Drinking Bootleg Beer in Bangkok
Drinking Bootleg Beer in Bangkok
Thai Craft Beer in Thailand
A breeze blew over the brown water. Waves licked the beams beneath my feet. I had a cold pale ale in one hand and a notebook in the other. Sunglasses shaded my eyes. From where I was sitting, I could see vines growing wildly on a flood wall and a temple roof turning ochre in the late-afternoon sun. The distance between the other side of the river and me was no farther than 50 feet, and I was just a boat ride away from the one-room apartment I called home, but I felt so far removed from Bangkok I may as well have been in Boston.
My glass was empty. The man I was drinking with gave me another, an amber ale he was tinkering with in his free time. His name was Chit, and Chit Beer was his baby: a shack-turned-brewing academy and Thai-craft-beer bar on a speck of land called Koh Kret. He was lean and outspoken, with the relentless energy of a man well-seasoned in the art of throwing backyard barbecues. We talked about Bitcoins, the marathons we had run in New York, and how, while at Georgia Tech, he got hooked on home-brewing. I told him I couldn’t remember the last time I’d tasted a beer as flavorful as his in Thailand. He called me a VIP.

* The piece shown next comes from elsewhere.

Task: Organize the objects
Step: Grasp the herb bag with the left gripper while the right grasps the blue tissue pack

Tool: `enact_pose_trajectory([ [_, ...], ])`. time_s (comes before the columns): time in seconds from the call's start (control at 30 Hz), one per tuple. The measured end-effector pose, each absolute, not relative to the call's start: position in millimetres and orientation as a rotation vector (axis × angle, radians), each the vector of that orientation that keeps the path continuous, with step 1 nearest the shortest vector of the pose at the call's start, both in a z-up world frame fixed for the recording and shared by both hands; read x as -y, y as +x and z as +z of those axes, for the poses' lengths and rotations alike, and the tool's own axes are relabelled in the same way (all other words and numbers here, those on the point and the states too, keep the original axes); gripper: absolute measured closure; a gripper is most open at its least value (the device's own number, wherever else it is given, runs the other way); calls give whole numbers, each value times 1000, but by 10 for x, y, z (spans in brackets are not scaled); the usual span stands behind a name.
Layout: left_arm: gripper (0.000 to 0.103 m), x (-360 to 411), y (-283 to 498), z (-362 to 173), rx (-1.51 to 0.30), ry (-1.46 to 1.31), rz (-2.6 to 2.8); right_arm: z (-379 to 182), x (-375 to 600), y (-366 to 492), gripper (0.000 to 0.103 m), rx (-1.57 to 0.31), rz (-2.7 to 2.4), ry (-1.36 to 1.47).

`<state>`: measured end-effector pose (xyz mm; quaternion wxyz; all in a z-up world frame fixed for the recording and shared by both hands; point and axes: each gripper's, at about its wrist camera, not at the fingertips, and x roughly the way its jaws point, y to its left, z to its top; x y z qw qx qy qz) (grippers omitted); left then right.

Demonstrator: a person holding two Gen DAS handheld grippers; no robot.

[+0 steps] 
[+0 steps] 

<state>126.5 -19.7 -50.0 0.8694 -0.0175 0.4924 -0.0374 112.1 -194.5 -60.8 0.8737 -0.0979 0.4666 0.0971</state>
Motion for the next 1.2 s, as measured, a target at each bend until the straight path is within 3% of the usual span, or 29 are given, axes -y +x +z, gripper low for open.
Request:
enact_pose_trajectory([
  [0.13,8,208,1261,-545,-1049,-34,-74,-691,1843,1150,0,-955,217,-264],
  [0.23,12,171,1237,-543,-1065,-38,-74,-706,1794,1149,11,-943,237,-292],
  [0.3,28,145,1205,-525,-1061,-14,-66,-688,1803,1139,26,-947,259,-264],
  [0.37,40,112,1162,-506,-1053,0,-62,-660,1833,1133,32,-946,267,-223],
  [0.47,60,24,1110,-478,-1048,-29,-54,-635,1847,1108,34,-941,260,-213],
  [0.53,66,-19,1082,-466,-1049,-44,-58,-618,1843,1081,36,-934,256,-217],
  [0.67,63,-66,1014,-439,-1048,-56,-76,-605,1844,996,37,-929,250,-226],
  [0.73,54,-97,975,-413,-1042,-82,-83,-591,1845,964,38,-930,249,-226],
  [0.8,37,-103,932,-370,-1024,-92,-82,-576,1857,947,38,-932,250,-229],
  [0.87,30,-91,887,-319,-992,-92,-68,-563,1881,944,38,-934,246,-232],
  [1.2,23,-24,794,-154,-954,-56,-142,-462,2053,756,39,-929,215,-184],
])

When Chit laughed, he looked like the Cheshire Cat. His eyes would shrink to the size of thimbles, the whites all removed, a barely visible web of wrinkles belying his youth. He laughed often.
We volleyed pleasantries and covered the basics. Then, casually, he revealed that he was a colonel in the army. What, how, but isn’t this whole set-up illegal? “It’s only illegal if the excise police catch me,” he said, and winked. Under Thai law, he couldn’t brew and sell his own beer unless he could produce 100,000 liters of it a year. Penalties ranged from small fines to jail time. That wasn’t stopping Chit. It wasn’t stopping the more than 200 other home-brewers in Thailand, either, I was told. Chit opened his bar only on weekends, when the police were off the clock and wouldn’t come knocking. When they showed up anyway, he paid the tea money. So did his home-brewer friends. And so did their home-brewer friends.
Craft beer was almost contraband in Thailand until five years ago, when seemingly overnight it became de rigueur to sip Rogue and Deschutes at Bangkok’s sexiest bars and clubs. The high society all drank imports from the U.S. and Europe. But, since 2012, when Chit opened his bar and began to teach the basics of brewing, the population of beer geeks and home-brewers has burgeoned. Suddenly, the flavors and philosophies of foreign craft beer cultures feel closer to Thailand than ever, and a legal domestic craft beer industry seems realistic.
“I dream of big change, but we’ll never see change unless we fight for it,” Chit told me, as he raced away to check on a batch of beer bubbling in his kitchen. For once, he wasn’t laughing.